During summer, I started to work on porting Vagalume UI to Moblin platform during my beloved hackfest hours. Vagalume is a Last.fm client for GNOME and Maemo, created by Alberto García (aka Berto). Moblin is an open source project impulsed by Intel, to create a GNU/Linux-based platform optimized for mobile devices (mainly, those powered by Intel’s Atom processor and graphics accelerator).

Vagalume’s UI is currently based on GTK+ for GNOME and Hildon for Maemo. However, Moblin user-experience is based on Nbtk and Clutter, yet it can run pure GTK+ applications. Taking a look at Nbtk toolkit was in my wishlist since it’s presentation at GCDS 2009, where some cool features of the project attracted my interest, like using CSS for styling widgets. About Clutter… well, it’s a project I personally like a lot and have been following since early versions. Motivation was ready and served.

The goal

The porting main goal is to get Vagalume running in Moblin2, sharing the platform’s look n’ feel. Revamping the UI was not just replacing widgets, but initially make Vagalume use the technologies present in a Moblin ecosystem, and “by-the-port”, perform a complete redesign of the UI, getting help from those talented designers at Moblin team.

So far…

After some weeks of hacking and festing, we have partially completed the toolkit migration, and developed a concept-proof UI redesign for the main window using Nbtk and custom Clutter widgets, except for the shell-menu which was not migrated yet . A screen-cast demo of the new UI is available. Notice that the target at this stage was not to align with Moblin’s look n’ feel, but just mixing differnt toolkits and get them to run together.

One of the new features we thought it would be interesting to include is to provide information of next and prevoius tracks, right in the main UI. The Last.fm API provides means to fetch playlist items in advance, so was not really difficult to implement that (with some core patches from Berto.. thanks).

The port’s source code is temporarily in a public repository at Gitorious.org in the moblin branch, but it will eventually get merged upstream when it gets mature enough. To build the branch, you will need a Moblin library-featured environment, like the SDK provided, or the Moblin platform itself installing the development tools and libraries. Alternatively, you can use my jhbuild moduleset.

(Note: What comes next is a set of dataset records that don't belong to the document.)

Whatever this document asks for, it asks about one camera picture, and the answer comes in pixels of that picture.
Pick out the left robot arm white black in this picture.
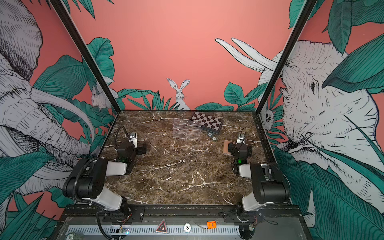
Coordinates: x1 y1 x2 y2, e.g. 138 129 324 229
62 142 147 222

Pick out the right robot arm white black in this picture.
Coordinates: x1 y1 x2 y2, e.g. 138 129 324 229
227 142 291 212

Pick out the folded checkered chess board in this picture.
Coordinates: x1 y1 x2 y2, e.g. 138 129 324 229
191 112 224 134

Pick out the clear acrylic organizer box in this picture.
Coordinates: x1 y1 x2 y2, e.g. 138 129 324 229
173 119 202 141

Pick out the orange tag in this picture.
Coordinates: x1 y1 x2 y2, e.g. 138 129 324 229
207 221 217 230

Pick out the red warning triangle sticker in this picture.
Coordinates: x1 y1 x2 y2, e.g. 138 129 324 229
156 219 169 234

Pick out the white round button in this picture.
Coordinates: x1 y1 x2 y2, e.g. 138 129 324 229
183 223 192 233

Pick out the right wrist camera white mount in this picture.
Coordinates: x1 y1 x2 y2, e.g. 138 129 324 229
236 133 245 144

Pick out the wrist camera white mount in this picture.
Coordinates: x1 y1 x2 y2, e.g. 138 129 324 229
236 133 245 144
129 133 138 149

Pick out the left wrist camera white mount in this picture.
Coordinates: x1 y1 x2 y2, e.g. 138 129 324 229
129 133 138 149

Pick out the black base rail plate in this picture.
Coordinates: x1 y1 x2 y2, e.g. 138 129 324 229
56 203 304 224

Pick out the left black frame post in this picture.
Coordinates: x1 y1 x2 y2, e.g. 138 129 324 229
50 0 121 114

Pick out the black frame post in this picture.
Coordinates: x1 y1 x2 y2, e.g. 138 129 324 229
256 0 317 115
50 0 121 114

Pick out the right black frame post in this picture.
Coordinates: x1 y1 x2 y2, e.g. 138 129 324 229
256 0 317 115

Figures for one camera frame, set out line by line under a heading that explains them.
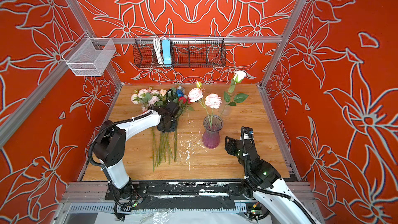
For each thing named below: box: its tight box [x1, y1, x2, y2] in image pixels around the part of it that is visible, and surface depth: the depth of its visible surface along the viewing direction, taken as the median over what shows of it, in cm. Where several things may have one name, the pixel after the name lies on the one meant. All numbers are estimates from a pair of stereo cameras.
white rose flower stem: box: [219, 70, 249, 116], surface depth 70 cm
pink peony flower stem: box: [188, 81, 222, 130], surface depth 71 cm
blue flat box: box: [161, 39, 172, 67], surface depth 91 cm
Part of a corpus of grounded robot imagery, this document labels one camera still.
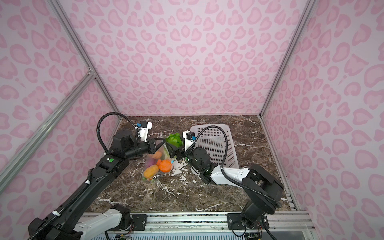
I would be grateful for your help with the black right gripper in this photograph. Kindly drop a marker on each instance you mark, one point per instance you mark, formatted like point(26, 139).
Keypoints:
point(181, 152)

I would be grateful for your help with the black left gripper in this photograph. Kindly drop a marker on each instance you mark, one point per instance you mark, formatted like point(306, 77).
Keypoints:
point(151, 144)

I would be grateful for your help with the brown toy bread roll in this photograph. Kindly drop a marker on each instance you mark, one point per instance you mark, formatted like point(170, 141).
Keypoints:
point(157, 155)

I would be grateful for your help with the purple toy onion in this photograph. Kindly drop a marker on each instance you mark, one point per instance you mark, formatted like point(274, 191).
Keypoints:
point(150, 162)

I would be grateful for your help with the clear zip top bag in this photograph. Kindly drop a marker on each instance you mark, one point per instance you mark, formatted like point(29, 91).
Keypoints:
point(166, 156)

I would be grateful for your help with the orange toy pumpkin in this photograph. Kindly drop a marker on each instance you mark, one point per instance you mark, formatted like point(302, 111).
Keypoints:
point(165, 166)

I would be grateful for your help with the green toy lettuce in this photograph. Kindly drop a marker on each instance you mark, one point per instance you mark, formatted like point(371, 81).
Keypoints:
point(175, 140)

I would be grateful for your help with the yellow toy potato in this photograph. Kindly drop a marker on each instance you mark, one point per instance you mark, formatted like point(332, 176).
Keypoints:
point(150, 172)

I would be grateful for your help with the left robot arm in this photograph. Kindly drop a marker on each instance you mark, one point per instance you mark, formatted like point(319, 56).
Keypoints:
point(60, 224)

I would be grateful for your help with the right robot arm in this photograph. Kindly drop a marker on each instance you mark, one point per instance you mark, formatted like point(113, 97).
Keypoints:
point(263, 189)

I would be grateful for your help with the white perforated plastic basket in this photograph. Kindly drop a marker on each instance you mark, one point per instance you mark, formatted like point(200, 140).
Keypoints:
point(213, 141)

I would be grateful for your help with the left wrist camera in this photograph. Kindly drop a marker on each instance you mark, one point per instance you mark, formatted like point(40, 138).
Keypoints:
point(142, 130)

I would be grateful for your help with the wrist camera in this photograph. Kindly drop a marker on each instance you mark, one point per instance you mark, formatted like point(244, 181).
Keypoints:
point(142, 130)
point(189, 140)

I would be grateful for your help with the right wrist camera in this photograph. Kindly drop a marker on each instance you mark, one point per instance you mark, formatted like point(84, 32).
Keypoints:
point(189, 140)

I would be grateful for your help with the aluminium diagonal wall bar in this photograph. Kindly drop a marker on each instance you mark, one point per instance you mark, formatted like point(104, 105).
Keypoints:
point(29, 148)

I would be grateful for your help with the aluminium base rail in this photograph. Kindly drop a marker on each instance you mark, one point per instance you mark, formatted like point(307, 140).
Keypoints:
point(283, 225)

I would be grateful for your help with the aluminium corner post left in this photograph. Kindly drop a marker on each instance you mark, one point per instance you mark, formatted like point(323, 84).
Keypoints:
point(65, 22)

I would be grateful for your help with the aluminium corner post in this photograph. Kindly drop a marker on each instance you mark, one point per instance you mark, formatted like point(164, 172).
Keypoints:
point(65, 22)
point(295, 39)

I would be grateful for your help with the aluminium corner post right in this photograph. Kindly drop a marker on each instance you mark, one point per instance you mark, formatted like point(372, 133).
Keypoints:
point(295, 39)

There are some issues when building the project:

  • Running Nbtk in 64 bits platform drops a segfault due to a problem in libccss-0.3.1, so use 32 bits for hacking by now.
  • Moblin platform is not properly detected during autogen.sh stage, so you have to pass ‘–with-platform=moblin2’. This shall be fixed soon.

What’s next

Right now, we are trying to get support and feedback from Moblin UI designers, in order to plan a complete layout and style redesign. Making Vagalume UI consistent with Moblin environment is the current milestone. In the mean, we are doing several stability tests and improving toolkit integration.

Contributions are very appreciated, specially with design ideas, testing and project build integration. I can even review patches in my limited time.